Фестиваль открылся танцевальным шоу. Разумеется, соперничать с кубинскими танцорами сложно. Впитав с молоком матери всю красоту латиноамериканских ритмов, они танцуют везде: дома, на работе, на улице.
Жизнь – это возможность радости, остальное – знаки, чтобы говорить о ней.
*
Год назад я получил приглашение от кубинского посольства в Москве посетить фестиваль. Делегация России состояла из шести человек. Трое – представители московских литературных кругов и трое новокузнечан, представители Сибирского государственного индустриального университета.
Меня поселили в отель, стоящий на Малеконе, – набережная Гаваны. Через дорогу – море. Из окна девятнадцатого этажа я вижу, как восходит солнце и заходит в воды Атлантического океана.
В администрации отеля две мулатки хорошо говорят по-русски. Одну зовут Маша, другую Нюрка-Елена. Их имена – яркие осколки советско-кубинской дружбы.
В номере кондиционер. Белье меняют ежедневно. После уборки горничная обязательно смастерит из банного полотенца и оставит на кровати забавную фигурку. Лебедь, склонившийся над подушкой, или белое распластанное сердце выглядят словно пожелания счастья.
*
Темнеет быстро. В девять вечера – тропическая неподвижная ночь. Свежий ветер с моря дает возможность вздохнуть после знойного дня. Все стремятся на Малекон в объятия морскому ветру.
В первый же вечер я перезнакомился с рыбаками и музыкантами, поющими на набережной. Рыбаки давали мне закидывать свои спиннинги в черную, покачивающуюся, словно в раздумии, воду. Музыканты исполняли зажигательную «Guantanamero» и гениальную «Besa me muco».
Песнями они зарабатывают на жизнь. Заработав, покупают ром. Бутылка идет по кругу.
В «священнодействии» участвуют и исполнители, и слушатели, и случайный прохожий, «стрельнувший» сигарету. Пиратский напиток бодро вливают в горло, не касаясь губами края бутылки.
*
Ближе всех я сошелся с чернокожим гитаристом Амаури. Он неплохо пел и говорил по-английски. Я плохо. Мы разговорились.
Общение на набережной проходит на трех языках: испанском, английском и русском. Красноречивая жестикуляция дополняет сказанное. Узнав, что я из России, Амаури угостил меня ромом и бесплатно исполнил печальную песню о Че Геваре. Я решил поумничать и спросил: «Почему, несмотря на бедность, кубинцы выглядят счастливыми?» Амаури задумался: «Куба – остров. Это когда жизнь омывает тебя со всех сторон, а ты невредим. Ты не скучаешь о прошлом и не готовишься к будущему. Это похоже на любовь. Когда любишь – ты настоящий остров. Остальное или остальные мимо тебя, все мимо...» Собственный гитарный перебор отвлек Амаури. «Я тебя познакомлю с кубинской девушкой, – оживился музыкант, – она будет рядом с тобой пока ты здесь, она будет любить. Ты будешь счастливый. Черная, белая, какая?» Он протянул мне бутылку рома и продолжал: «Любовь – это богатство кубинской девушки. Она хранит ее, как другая женщина хранит дареную драгоценность. Она несёт её, как лучшее украшение женщины».

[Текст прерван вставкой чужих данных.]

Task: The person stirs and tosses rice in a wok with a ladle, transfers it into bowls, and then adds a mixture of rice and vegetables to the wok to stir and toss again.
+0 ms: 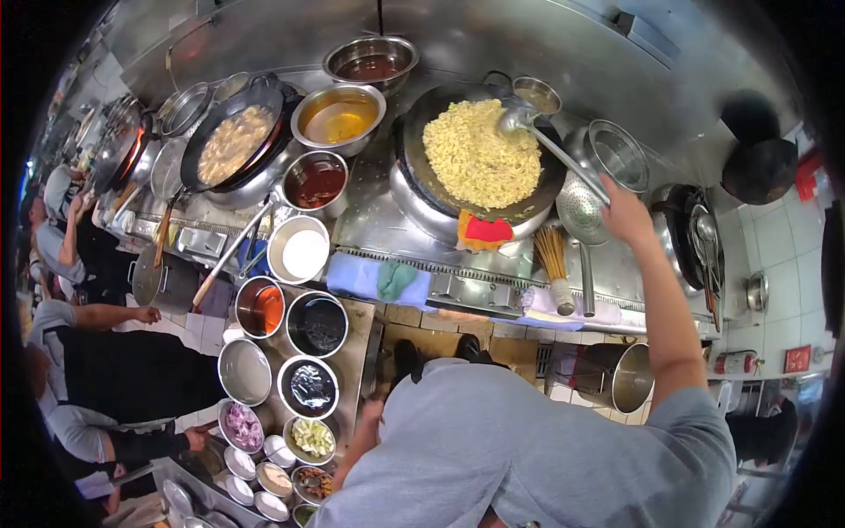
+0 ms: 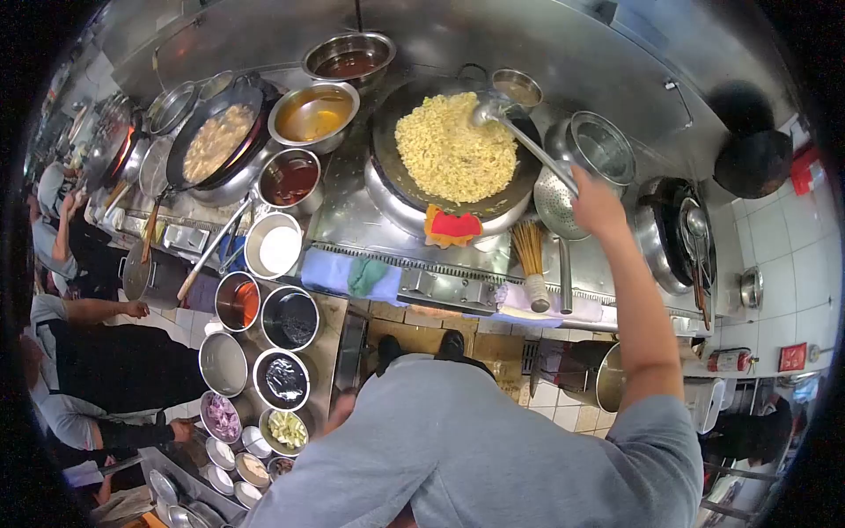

Амаури гортанно крикнул своего напарника. Они заиграли, и ночь ожила.
Было душно. Звезды обступили нас, словно прислушивались.
Море вздыхало и томилось своим величием. Я стоял на острове между двух открытых Америк и улыбался. Я не верил, что есть страна, где единственной ценностью, в виду ненужности прочих, является красота.
Где люди беззаботны, потому что быть озабоченным некрасиво.
Где люди счастливы, потому что некрасиво не любить.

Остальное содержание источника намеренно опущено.